General News

BASF axis shifts slightly to US

Becker Underwood acquired, Pharma Ingredients & Services moves

BASF has agreed to acquire US-based seed treatment firm Becker Underwood from Norwest Equity Partners for €785 million. This acquisition, BASF’s largest since that of Cognis in 2010, is expected to close by the end of the year. Separately, the company’s Pharma Ingredients & Services business unit is to move its headquarters to the US.

Based in Ames, Iowa, Becker Underwood is one of the world’s biggest suppliers of technologies for biological seed treatment, seed treatment colours and polymers. It is also active in biological crop protection, turf and horticulture, animal nutrition and landscape colorants and coatings. It has ten production sites and 479 employees and should have sales of about €185 million in the fiscal year to September 2012.

BASF’s Crop Protection division will create a strategic global business unit called Functional Crop Care, uniting its activities with Becker Underwood’s in seed treatment, biological crop protection, plant health, as well as water and resource management Becker Underwood’s animal nutrition business will likewise be integrated into BASF’s Nutrition & Health division.

The company announced that the global headquarters of its Pharma Ingredients & Services business unit would move from Evionnaz, Switzerland, to Florham Park, New Jersey at the same time as naming Scott Thomson as senior vice president in charge of it. Thomson replaces Martin Widmann, who will now head up the Fuel & Lubricant Solutions unit in Germany.

This move will take place in stages over six months and will involve both Thomson himself, hitherto VP of market and customer development in North America, and three other worldwide management functions. It was characterised in terms of “strengthening our presence in one of the world’s largest and most innovative markets for pharma products”; no mention was made of cost issues.

The relocation will not affect the regional business and production units in Europe or production in Evionnaz itself, BASF added. The Pharma Ingredients & Services business unit makes APIs and excipients and carries out exclusive synthesis services for the pharmaceutical industry. It is also part of the Nutrition & Health division

Separately, BASF has opened a new global dermatology laboratory at its site in Tarrytown New York state. This will focus on topical formulations for the pharmaceutical market, from basic research on skin irritation and allergy reactions to full formulations using solubilisers and excipients, while also carrying out custom formulation. The investment involved was not disclosed.

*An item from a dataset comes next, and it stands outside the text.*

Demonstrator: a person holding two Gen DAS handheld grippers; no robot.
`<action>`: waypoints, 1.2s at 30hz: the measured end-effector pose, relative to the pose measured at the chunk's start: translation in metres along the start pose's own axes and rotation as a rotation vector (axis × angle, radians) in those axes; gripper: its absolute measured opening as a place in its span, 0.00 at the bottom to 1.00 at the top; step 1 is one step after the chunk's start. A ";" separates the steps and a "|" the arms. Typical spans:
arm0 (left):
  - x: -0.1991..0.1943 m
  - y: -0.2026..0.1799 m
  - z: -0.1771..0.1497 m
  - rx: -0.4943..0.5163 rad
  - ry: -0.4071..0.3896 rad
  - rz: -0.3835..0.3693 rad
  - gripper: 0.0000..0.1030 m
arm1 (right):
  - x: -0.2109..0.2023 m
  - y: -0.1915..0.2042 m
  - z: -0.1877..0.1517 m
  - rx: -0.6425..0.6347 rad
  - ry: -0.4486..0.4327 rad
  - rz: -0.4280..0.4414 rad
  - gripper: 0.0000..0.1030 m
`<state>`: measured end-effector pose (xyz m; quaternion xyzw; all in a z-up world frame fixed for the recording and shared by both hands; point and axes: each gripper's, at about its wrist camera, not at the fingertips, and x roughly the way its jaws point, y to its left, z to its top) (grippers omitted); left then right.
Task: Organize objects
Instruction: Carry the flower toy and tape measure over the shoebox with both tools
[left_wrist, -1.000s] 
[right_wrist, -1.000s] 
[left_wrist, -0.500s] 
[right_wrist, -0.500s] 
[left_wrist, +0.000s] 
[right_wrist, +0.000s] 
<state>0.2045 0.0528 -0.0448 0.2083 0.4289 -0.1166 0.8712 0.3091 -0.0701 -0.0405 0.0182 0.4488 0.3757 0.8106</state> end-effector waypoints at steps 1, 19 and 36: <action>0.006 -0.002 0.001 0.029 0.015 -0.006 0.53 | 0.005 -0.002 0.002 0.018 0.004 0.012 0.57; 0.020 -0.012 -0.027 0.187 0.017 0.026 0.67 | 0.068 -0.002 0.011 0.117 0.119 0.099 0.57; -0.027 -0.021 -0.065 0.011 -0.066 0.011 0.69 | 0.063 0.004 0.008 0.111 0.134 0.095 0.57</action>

Acquiring Cognis’s pharmaceutical grade excipients gave BASF a much wider range of lipid-based emollients, surfactants, emulsifiers, gelling agents, waxes and solubilisers in addition to its existing capabilities in liquid and semi-solid formulations for skin applications. The new portfolio, the company said, “allows BASF to become a partner in human and animal dermatology, and topical, transdermal and liquid medicines”.

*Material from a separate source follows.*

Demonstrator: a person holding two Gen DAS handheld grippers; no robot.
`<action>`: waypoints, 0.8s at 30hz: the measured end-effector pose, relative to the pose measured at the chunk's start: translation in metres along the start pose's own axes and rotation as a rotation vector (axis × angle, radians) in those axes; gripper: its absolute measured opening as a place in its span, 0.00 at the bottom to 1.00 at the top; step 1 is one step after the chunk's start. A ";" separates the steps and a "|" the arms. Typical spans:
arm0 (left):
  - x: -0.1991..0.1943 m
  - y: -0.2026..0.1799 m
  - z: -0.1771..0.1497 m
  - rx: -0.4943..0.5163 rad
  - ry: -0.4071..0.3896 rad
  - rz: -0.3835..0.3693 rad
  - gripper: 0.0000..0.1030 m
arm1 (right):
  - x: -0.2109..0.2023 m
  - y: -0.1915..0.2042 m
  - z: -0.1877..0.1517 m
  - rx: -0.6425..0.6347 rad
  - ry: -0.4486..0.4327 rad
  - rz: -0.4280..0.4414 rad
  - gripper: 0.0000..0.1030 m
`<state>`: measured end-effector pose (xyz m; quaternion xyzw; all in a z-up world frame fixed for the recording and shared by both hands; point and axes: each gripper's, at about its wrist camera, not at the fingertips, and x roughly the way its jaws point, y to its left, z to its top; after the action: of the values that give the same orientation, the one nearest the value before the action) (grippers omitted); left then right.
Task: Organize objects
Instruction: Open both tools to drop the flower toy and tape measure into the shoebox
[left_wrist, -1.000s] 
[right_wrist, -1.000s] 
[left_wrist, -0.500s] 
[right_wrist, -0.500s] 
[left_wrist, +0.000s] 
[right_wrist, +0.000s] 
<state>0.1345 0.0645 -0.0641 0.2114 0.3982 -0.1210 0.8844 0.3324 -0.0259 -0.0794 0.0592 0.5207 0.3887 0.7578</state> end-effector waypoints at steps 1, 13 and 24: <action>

Back on home turf, BASF and the Max Planck Institute for Polymer Research (MPI-P) opened their joint R&D platform, the Carbon Materials Innovation Centre at Ludwigshafen, which is the first research platform to be operated by BASF jointly with a scientific partner on one of its sites. Representing a total investment of €10 million, this collaboration should run for three years initially, employing 12 chemists, physicists and material scientists in a 200 m2 laboratory.

They will be looking at the scientific principles and potential applications of “innovative carbonised materials”, notably graphene, which BASF and MPI-P have been researching jointly since 2008. Activities will include synthesising and characterising new materials and evaluating their potential uses in energy and electronic applications.